The correct option is A rhombus.
Sides $A B, B C, C D$ and $D A$ of a $| |^{g m} A B C D$ touches a circle at $P, Q, R$ and $S$ respectively.
To prove: $| |^{g m} A B C D$ is a rhombus.
$A P = A S$ .... $(i)$
$B P = B Q$ .... $(i i)$
$C R = C Q$ .... $(i i i)$
$D R = D S$ .... $(i v)$
[Tangents drawn from an external point to a circle are equal ]
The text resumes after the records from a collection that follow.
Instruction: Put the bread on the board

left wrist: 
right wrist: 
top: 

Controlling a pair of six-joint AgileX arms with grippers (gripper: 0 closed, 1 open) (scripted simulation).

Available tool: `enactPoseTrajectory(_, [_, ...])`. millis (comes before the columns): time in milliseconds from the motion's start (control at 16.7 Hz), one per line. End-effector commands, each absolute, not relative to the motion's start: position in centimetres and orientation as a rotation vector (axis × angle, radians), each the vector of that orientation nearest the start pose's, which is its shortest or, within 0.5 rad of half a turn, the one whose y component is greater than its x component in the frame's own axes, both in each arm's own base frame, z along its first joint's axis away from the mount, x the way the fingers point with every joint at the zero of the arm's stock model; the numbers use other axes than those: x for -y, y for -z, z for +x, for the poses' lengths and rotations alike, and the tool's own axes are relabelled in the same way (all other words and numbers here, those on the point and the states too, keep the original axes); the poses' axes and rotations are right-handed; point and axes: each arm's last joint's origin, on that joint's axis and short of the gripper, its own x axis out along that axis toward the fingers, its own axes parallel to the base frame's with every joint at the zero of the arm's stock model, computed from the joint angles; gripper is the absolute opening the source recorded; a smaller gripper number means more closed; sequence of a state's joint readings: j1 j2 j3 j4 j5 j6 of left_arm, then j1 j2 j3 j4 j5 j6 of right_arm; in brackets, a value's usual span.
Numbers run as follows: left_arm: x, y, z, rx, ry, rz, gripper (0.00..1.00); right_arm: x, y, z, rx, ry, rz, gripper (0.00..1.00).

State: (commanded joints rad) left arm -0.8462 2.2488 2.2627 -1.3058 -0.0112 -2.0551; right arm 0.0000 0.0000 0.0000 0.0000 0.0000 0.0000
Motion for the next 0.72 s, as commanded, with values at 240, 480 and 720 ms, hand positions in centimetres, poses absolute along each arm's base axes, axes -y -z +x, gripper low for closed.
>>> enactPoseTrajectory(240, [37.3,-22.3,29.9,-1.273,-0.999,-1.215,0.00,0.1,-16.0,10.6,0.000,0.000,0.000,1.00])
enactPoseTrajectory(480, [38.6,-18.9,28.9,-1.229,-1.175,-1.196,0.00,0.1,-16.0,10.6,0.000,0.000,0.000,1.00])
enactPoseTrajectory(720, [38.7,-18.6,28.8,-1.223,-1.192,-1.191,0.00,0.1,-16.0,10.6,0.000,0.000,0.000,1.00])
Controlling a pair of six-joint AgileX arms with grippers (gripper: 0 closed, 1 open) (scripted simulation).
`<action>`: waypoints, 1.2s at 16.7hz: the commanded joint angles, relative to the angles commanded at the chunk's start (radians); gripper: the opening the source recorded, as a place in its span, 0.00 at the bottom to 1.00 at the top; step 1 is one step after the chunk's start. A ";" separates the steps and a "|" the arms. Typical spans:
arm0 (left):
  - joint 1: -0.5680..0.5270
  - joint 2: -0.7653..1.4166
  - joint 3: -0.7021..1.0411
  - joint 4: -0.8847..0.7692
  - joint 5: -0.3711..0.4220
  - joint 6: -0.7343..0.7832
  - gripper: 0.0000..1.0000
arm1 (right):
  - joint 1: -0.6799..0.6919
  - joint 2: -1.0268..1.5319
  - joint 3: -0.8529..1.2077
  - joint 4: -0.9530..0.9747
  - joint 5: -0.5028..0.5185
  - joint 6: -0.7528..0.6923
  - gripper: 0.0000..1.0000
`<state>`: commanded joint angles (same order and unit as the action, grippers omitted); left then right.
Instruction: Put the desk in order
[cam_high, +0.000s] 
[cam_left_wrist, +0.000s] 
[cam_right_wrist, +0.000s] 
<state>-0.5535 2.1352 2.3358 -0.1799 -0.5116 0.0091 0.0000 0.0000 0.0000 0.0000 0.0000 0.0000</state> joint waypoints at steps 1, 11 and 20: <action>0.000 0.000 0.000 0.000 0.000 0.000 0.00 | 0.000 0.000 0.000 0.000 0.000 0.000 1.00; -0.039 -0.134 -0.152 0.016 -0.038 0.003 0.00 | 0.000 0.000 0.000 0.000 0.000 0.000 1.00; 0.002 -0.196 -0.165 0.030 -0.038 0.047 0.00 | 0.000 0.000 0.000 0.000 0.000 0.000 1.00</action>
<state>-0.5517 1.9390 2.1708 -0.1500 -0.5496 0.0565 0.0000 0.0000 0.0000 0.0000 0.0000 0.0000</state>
Adding $(i), (i i), (i i i)$ and $(i v)$ , we get
$\Rightarrow A P + B P + C R + D R = A S + B Q + C Q + D S$
$\Rightarrow (A P + B P) + (C R + D R) = (A S + D S) + (B Q + C Q)$
$\Rightarrow A B + C D = A D + B C$
$\Rightarrow A B + A B = A D + A D$
[In a $| |^{g m}$ , opposite sides are equal]
$\Rightarrow 2 A B = 2 A D$ or $A B = A D$
But $A B = C D$ and $A D = B C$ [Opposite side of a $| |^{g m}$ ]
$∴ A B = B C = C D = D A$
Hence, $| |^{g m} A B C D$ is a rhombus.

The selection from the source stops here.